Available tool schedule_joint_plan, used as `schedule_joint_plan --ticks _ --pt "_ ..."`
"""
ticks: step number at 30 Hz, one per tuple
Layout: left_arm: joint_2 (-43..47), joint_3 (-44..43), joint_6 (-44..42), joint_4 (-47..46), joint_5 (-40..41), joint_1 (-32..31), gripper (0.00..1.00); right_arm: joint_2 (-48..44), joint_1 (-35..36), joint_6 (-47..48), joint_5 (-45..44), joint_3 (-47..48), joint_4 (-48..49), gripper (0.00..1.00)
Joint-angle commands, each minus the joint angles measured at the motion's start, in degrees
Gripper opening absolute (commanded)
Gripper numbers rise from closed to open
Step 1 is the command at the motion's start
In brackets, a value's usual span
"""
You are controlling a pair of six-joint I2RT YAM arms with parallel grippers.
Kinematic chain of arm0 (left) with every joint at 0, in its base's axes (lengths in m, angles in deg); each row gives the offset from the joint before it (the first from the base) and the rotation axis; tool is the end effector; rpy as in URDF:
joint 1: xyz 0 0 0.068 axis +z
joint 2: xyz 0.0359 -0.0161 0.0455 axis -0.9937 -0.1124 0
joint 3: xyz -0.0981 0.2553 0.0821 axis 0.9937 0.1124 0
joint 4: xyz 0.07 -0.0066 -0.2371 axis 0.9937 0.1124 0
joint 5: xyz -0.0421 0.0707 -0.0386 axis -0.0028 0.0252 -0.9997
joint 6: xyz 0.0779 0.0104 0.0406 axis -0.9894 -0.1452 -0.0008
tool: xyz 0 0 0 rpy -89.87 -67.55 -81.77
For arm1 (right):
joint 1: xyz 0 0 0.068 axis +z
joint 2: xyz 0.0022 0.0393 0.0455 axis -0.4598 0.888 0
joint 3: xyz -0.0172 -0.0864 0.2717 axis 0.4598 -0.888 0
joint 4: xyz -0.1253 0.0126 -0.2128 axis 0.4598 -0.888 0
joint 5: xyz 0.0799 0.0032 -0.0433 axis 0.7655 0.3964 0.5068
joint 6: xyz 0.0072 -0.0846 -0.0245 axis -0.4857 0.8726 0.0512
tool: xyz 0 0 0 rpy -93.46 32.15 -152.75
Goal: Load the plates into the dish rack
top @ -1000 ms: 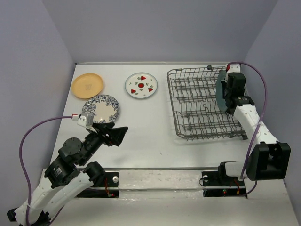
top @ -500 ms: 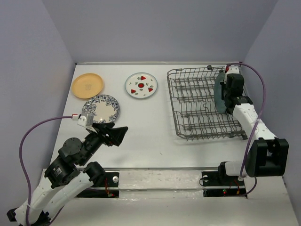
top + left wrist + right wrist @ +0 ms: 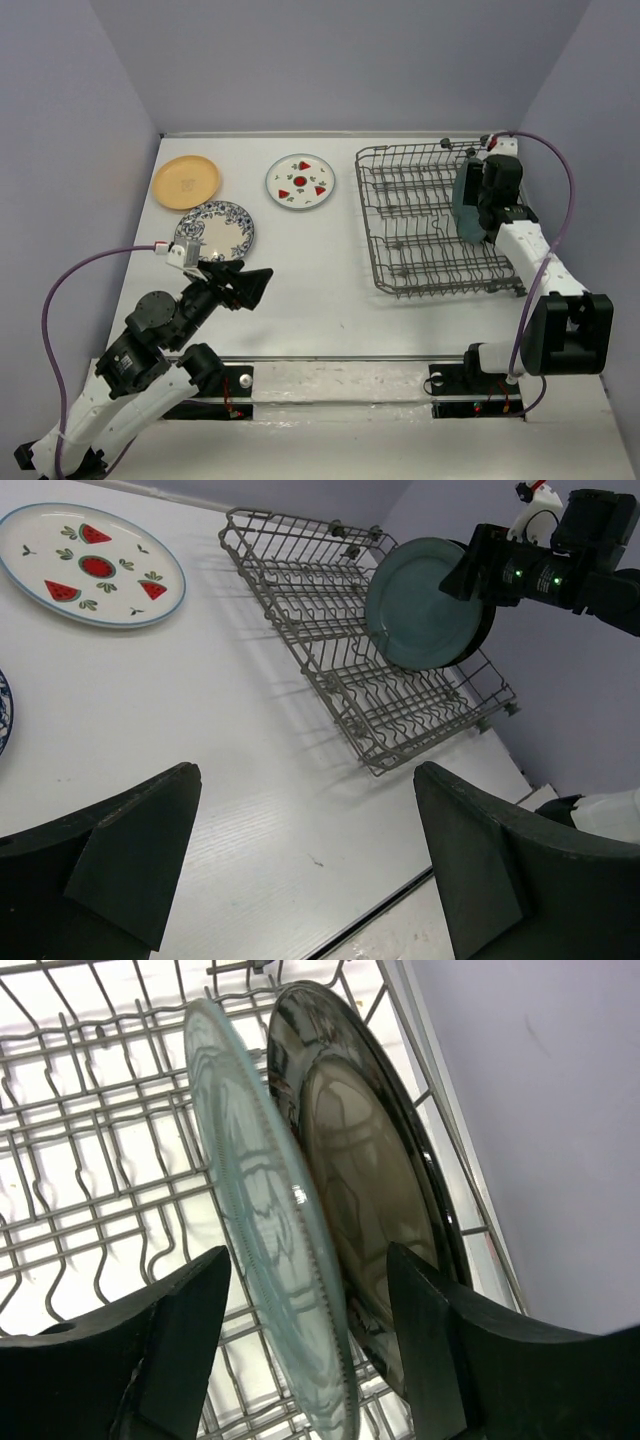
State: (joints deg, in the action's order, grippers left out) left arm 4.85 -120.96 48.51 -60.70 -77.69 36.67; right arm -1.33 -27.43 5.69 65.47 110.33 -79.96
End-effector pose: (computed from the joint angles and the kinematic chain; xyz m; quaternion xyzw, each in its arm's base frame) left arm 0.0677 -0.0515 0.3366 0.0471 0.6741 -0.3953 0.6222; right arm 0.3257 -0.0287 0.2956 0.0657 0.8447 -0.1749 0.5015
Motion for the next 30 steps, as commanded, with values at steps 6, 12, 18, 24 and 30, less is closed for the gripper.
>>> schedule_joint_plan --ticks 6,12,18,24,30 --pt "-3.6 -0.5 -0.2 -1.6 0.5 -0.3 0.99 -4.5 -0.5 -6.9 -2.6 6.5 -1.8 0.71" --pt "-7.7 -0.7 -0.3 -1.6 0.2 -0.3 0.99 -8.2 -0.5 -15.2 6.1 12.8 -8.7 0.72" --pt "-12.7 -1.5 -0.6 -1.1 1.6 -0.3 0.99 -14.5 5.0 -26.6 24.9 9.9 -7.6 0.67" --pt "-18.7 -1.6 4.7 -1.3 7.4 -0.2 0.99 -14.8 21.9 -31.7 32.1 4.5 0.5 0.61" --pt "-23.6 4.6 17.5 -11.8 9.7 0.5 0.99 -11.8 38.3 -30.4 30.6 1.7 2.8 0.61"
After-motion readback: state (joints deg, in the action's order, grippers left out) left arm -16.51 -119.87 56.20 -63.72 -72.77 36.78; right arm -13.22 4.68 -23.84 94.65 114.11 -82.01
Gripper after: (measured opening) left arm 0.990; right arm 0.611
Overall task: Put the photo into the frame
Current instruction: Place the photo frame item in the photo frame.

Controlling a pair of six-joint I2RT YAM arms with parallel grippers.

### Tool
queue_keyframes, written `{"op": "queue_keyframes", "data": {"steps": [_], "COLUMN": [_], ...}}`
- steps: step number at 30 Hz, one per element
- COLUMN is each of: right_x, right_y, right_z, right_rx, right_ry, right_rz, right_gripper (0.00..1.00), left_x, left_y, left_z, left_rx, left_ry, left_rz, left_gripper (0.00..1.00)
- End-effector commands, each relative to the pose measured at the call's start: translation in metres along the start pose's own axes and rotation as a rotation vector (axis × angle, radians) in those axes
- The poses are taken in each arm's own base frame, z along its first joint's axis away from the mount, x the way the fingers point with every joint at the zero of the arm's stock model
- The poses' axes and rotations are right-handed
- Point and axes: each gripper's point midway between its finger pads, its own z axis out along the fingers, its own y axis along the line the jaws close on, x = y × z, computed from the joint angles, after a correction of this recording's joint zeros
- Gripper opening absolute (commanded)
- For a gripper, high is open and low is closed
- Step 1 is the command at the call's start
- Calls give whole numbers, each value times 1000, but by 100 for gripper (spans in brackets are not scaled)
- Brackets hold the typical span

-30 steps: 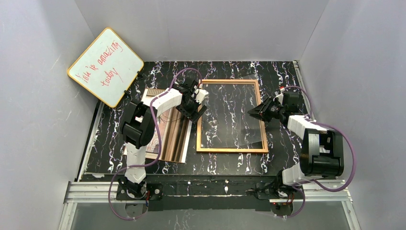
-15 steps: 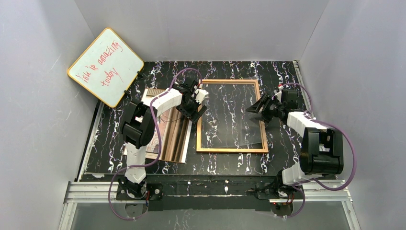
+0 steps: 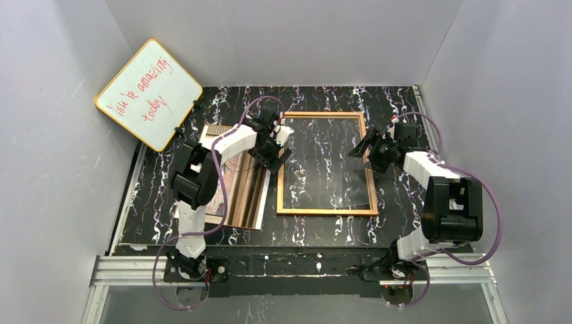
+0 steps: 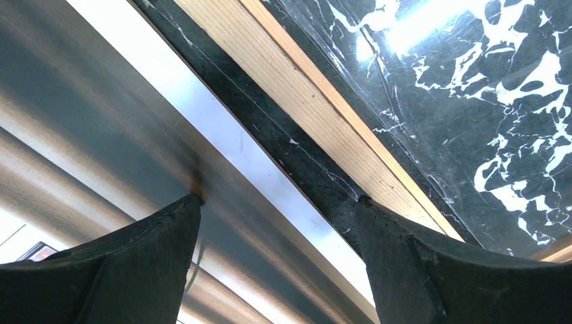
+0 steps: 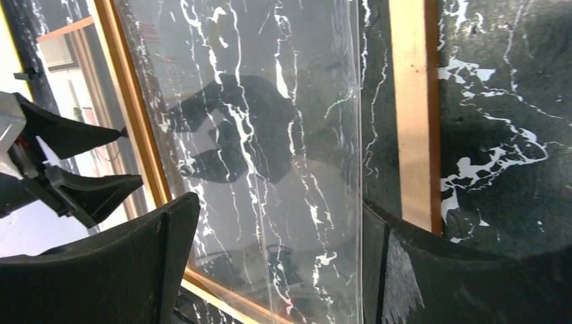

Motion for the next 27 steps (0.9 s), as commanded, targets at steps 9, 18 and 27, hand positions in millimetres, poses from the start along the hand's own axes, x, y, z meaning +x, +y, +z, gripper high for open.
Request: {"op": "queue_keyframes", "data": {"steps": [9, 18, 27], "right_x": [-13, -12, -6], "right_y": [-1, -9, -4], "right_z": [1, 3, 11], "right_rx": [106, 165, 208], "right_ry": [-31, -19, 9], "right_rz": [-108, -138, -188], "right_gripper": [89, 93, 95], "left_x": [10, 10, 11], "left_y": [-6, -6, -6], "left_z": [2, 3, 4], "left_rx": [27, 29, 26], "left_ry": [35, 38, 40], "left_rz": [3, 1, 2], "left_gripper": [82, 82, 82]}}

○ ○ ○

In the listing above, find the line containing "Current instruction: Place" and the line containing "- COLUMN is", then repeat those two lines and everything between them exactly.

## Task answer
Current instruction: Place the photo frame item in the photo frame.

Controlling a pair of six-joint I2RT YAM arms with parallel grippers.

### Tool
queue_keyframes, written `{"op": "queue_keyframes", "data": {"steps": [_], "COLUMN": [_], ...}}`
- steps: step number at 30 Hz, one per element
- COLUMN is each of: right_x, right_y, right_z, right_rx, right_ry, right_rz, right_gripper (0.00..1.00), left_x, left_y, left_z, left_rx, left_ry, left_rz, left_gripper (0.00..1.00)

No further output is required.